Развернувшись на Литейном, свернули мы на Шпалерную; шофер, как бы ко мне и не обращаясь, произнес:
– А вот и тюрьма на Шпалерной, где Гумилев сидел. Я слышал, из подвалов, из расстрельных и из пыточных, трубопровод подземный был проложен, – кровь в Неву спускали. До сих пор корюшки нашей любимой в реке полно, старую кровь чует.
– Ничего, – отвечала я, – недолго нам осталось этих маленьких шакалогиен есть, говорят, как дамбу достроят, эспланаду на Васильевском намоют, так корюшке конец придет.
– Так и будем, – сказал он мрачно, – ностальгией страдать и весной огурцы жарить, как в анекдоте.
Нехороши были сны мои в ту ночь, состояли из обрывков кварталов, недействующих лиц, не стыкующихся в сюжет слайдов.
Пространство между тюрьмой приговоренного поэта и тюрьмой его арестованных пятнадцать лет спустя сыновей разделяла река, а в пространстве между раздвоенными “Крестами”, женской и мужской частью их, лежали голубовато-серебряные рельсы, по которым можно было уехать в Хельсинки, в Выборг, в Териоки, то есть в Зеленогорск, в Левашово и в Бернгардовку, и едешь ли, плывешь ли, по берегам и по обочинам вставали в урочный час мертвецы и тянули к небу костяные руки свои, такое видел плывший по Днепру есаул Горобец, не о нем ли пел, вприскочку гарцуя с микрофоном по сцене модный певец: “Есаул, есаул, что ж ты бросил коня?”
Перед тем, как оказаться в тюрьме, внезапно познакомившись и узнав с великой радостью о существовании друг друга, сводные братья встречались в полуподвальном трактирчике Ломанского переулка (упиравшегося, кстати сказать, в одни из “Крестов”-bis), где находилось общежитие Лесотехнической академии – в нем жил Орест; трактирчик заменял им “Бродячую собаку” (в бродячих псах недостатка в городе не было с восемнадцатого года, вечно попадался какой-нибудь Жакушка Шариков, стучавший локтем-коленом о мостовую, вычесывая блох, воздевая карие очи к небу, тощий, ребра легко пересчитать); они читали друг другу за кружкой пива громким шепотом стихи отца.
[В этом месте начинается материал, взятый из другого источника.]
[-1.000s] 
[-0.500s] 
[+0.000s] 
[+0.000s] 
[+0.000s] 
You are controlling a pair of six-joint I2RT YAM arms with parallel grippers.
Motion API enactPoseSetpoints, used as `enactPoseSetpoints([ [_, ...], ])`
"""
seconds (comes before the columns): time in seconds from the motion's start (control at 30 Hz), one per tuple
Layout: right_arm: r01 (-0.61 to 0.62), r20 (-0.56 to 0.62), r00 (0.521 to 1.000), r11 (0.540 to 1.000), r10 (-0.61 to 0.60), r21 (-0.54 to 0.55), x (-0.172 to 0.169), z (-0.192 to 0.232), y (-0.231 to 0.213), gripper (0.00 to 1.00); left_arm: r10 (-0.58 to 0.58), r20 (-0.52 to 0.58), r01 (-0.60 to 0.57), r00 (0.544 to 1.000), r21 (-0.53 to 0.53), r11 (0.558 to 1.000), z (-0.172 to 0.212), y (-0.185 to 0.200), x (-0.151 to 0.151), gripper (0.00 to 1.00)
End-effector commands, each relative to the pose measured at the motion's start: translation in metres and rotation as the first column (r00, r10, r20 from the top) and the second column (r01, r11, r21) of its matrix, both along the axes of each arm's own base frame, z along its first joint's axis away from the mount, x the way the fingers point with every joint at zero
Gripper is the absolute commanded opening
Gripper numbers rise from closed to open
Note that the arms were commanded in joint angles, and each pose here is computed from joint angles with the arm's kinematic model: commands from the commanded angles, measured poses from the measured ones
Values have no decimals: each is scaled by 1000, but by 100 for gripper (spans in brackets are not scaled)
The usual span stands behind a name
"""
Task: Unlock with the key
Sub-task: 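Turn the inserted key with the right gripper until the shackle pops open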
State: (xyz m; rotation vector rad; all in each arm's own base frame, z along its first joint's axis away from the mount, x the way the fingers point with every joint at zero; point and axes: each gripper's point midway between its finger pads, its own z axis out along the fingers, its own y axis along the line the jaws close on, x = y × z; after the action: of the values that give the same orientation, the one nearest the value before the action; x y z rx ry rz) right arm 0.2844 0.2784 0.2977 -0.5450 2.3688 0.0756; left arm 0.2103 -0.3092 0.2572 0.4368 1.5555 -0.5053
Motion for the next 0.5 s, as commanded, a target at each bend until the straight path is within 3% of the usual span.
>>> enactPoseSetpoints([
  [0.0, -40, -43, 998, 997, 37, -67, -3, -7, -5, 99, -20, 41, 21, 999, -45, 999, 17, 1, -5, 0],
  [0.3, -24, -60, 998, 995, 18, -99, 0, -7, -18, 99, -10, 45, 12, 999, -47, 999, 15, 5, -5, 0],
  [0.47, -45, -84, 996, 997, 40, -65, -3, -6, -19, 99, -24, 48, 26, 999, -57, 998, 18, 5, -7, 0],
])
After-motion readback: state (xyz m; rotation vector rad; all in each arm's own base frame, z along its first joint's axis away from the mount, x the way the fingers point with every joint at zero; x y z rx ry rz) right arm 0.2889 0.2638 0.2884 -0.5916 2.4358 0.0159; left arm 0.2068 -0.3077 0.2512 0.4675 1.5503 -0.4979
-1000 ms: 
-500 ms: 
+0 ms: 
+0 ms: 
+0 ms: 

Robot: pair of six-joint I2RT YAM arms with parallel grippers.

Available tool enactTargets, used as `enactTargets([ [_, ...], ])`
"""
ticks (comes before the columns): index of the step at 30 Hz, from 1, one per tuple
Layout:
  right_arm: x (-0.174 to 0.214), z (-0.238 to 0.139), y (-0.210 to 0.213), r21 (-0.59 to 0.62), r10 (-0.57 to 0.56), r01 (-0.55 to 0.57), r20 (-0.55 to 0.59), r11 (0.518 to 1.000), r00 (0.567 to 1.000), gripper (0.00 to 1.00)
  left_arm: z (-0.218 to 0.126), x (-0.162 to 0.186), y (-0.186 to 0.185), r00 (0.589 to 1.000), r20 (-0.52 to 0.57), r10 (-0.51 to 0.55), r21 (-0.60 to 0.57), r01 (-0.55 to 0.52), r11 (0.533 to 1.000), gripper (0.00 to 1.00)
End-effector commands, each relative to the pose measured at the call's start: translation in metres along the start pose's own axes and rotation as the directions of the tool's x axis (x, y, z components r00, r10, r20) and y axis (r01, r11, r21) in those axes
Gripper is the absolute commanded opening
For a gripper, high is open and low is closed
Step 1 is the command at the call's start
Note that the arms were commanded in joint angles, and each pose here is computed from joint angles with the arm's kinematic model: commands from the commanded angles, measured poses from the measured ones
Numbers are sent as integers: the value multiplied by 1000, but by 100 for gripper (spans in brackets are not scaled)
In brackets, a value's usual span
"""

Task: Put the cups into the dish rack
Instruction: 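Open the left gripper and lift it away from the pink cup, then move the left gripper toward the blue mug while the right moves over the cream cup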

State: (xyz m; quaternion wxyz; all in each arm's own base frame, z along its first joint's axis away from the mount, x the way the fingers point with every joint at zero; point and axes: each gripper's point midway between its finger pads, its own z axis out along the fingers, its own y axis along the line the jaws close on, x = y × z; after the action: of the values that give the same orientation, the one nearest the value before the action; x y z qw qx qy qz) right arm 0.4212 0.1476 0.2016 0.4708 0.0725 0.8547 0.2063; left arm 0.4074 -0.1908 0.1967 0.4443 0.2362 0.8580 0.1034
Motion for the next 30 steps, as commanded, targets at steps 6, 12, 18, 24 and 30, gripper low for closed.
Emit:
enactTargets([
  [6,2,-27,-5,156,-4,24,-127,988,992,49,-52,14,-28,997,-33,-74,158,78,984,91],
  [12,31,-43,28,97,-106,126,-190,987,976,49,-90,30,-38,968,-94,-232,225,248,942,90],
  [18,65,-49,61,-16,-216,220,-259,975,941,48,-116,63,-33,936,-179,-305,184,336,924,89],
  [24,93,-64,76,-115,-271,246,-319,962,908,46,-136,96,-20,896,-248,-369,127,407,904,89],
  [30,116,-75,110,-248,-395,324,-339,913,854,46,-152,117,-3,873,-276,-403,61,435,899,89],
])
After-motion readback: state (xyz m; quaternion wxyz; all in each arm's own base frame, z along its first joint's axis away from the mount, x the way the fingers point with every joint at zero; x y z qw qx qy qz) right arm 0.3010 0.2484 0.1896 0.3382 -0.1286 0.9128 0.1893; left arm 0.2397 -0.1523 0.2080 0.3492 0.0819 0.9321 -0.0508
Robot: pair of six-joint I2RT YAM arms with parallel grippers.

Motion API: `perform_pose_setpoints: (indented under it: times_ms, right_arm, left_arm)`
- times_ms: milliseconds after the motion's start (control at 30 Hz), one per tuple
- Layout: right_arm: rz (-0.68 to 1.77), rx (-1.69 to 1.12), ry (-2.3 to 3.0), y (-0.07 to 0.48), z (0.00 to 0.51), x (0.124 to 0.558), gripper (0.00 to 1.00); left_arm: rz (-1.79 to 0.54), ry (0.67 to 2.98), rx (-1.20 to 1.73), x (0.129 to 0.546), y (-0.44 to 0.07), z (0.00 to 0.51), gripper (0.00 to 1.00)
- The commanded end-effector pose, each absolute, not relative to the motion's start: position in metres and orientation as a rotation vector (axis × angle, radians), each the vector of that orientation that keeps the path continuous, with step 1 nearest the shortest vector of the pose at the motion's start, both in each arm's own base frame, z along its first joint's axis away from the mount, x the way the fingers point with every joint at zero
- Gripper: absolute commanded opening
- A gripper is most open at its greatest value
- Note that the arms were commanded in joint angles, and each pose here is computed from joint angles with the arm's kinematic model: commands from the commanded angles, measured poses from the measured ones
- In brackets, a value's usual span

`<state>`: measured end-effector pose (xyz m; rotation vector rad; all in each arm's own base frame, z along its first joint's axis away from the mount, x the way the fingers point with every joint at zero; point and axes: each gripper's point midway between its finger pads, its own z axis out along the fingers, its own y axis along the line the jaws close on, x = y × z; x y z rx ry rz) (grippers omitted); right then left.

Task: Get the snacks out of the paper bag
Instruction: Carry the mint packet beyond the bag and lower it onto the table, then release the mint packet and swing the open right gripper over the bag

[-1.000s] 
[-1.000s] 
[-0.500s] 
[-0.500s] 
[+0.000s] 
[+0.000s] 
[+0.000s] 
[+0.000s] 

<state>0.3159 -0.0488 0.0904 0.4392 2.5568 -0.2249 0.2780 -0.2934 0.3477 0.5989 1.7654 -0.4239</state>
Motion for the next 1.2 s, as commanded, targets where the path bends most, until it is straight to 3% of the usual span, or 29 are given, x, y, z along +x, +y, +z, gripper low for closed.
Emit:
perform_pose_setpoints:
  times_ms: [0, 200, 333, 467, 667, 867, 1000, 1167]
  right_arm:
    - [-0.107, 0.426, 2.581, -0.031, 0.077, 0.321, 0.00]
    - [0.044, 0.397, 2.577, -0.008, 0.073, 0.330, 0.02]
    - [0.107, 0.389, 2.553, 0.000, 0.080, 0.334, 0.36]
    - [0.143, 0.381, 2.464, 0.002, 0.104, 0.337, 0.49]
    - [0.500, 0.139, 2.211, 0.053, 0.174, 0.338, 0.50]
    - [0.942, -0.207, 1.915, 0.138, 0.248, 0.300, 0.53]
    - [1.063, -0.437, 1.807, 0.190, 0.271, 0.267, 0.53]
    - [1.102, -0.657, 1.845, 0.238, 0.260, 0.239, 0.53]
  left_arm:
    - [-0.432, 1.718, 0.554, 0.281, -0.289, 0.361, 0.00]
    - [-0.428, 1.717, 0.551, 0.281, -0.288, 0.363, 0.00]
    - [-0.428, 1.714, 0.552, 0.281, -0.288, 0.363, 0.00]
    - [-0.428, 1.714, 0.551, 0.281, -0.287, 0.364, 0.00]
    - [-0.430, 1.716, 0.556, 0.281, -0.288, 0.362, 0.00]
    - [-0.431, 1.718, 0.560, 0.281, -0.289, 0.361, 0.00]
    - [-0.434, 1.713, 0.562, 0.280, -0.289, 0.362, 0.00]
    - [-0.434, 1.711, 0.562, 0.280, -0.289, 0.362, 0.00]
Спускался предо мною на заросшую травой набережную между “Крестами” и дачей Кушелева-Безбородко красный шар, не тот туманный из легенды о волшебном избавлении, нет, маленький собчаковский монгольфьер, и я летела в нем над недобрыми полями полигонов, над могильниками чумных и ящуровых захоронений домашнего скота и ямами издохших некормленых кур пика перестройки, над братскими могилами расстрелянных и замученных в лагерях, подернутых синим огнем фашистской чумы, лепечущей ахтунг о высшей расе, о нужных и ненужных, о неестественном отборе, кто был ничем, тот станет всем? – ну, нет, внятно ответил эзоповым языком поэт, переводя Шекспира: изничего и выйдет ничего.